What you should do:
The material below includes pictures; leave them out and return only the lines between the line containing "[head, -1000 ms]" and the line containing "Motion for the", inclusive, word for word.

===== Supplied information

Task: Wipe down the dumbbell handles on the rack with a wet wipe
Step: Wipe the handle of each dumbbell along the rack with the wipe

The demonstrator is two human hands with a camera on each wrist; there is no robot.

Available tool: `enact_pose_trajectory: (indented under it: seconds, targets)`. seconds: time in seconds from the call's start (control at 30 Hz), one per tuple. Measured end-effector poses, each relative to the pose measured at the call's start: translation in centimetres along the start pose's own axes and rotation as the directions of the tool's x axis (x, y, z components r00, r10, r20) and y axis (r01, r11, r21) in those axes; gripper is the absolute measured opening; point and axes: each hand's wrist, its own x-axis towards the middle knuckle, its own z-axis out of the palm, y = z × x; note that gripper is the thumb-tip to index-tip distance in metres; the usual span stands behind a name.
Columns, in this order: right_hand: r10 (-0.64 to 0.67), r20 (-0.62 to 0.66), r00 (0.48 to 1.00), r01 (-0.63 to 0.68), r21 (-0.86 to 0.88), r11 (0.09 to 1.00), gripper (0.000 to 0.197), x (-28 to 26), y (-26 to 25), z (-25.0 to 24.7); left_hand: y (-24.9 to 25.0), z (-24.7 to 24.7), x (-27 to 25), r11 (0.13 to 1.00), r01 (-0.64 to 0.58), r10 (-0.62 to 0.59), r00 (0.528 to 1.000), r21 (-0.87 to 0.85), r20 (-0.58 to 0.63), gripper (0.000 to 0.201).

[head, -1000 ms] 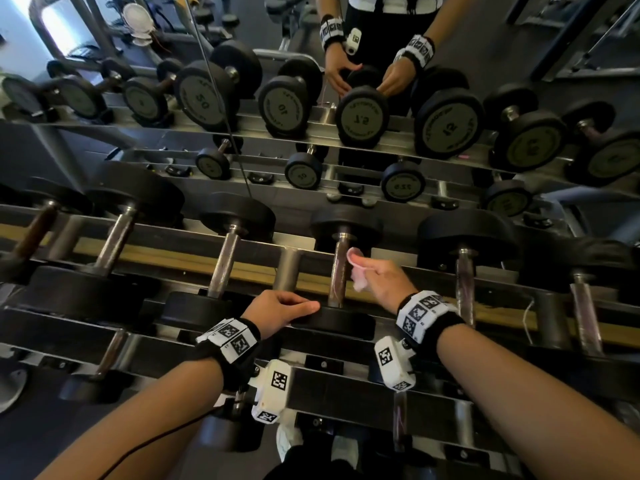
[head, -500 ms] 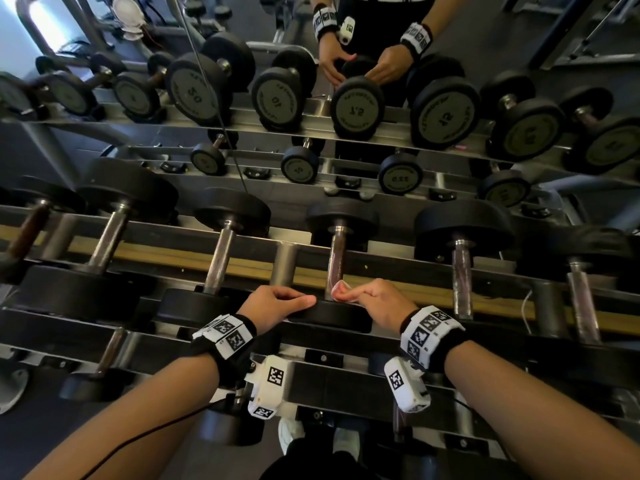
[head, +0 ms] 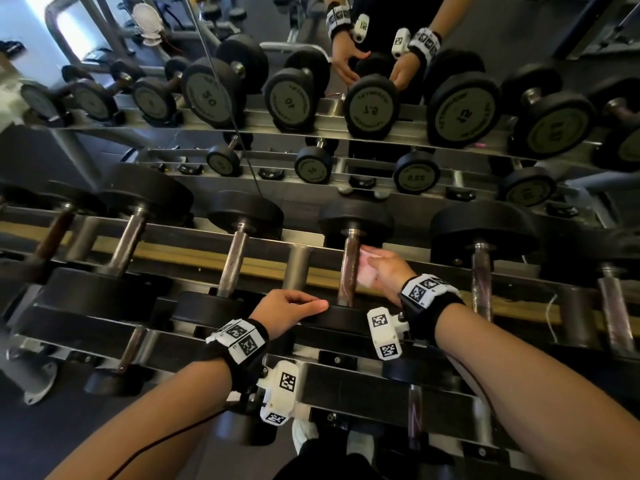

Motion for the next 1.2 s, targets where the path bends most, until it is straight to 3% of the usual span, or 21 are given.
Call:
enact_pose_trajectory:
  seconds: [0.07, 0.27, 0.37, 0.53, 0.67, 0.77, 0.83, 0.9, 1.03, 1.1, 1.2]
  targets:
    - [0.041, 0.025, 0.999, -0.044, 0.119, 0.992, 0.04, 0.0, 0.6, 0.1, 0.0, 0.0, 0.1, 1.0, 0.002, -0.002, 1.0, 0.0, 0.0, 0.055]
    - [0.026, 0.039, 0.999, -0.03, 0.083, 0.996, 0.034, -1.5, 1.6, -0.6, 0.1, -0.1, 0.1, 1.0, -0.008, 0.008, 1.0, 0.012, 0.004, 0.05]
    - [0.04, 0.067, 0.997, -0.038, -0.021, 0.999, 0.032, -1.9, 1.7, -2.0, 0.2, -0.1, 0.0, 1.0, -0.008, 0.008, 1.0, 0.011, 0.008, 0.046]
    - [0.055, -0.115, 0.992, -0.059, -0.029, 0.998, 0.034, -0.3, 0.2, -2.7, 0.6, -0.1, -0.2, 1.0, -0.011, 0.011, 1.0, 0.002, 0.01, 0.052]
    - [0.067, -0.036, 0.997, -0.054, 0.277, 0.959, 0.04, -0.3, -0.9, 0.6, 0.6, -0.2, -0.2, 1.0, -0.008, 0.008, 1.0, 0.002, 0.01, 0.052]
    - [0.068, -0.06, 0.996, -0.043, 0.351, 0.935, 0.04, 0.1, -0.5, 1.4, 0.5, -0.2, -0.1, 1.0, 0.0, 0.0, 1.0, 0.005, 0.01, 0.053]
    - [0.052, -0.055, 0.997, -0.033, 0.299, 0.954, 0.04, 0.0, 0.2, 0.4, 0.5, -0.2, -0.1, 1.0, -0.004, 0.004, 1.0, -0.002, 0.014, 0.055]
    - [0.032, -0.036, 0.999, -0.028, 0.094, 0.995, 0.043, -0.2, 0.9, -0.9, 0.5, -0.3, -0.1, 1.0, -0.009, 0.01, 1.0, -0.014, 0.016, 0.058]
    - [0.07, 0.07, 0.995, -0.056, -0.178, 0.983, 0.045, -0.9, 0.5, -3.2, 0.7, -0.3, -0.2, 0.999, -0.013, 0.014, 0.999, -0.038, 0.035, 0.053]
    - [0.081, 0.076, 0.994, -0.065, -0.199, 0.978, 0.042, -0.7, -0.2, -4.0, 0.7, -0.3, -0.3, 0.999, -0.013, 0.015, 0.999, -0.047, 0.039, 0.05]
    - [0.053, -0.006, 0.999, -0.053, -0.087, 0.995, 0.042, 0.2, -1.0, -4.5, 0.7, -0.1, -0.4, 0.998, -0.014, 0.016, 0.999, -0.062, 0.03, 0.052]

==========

Answer for this exercise:
[head, -1000 ms] 
[head, -500 ms] 
[head, +0 ms] 

Motion for the next 1.2 s, targets where the path bends most, until it is straight to 3% of the usual span, or 21 are given.

With this, the exercise is done.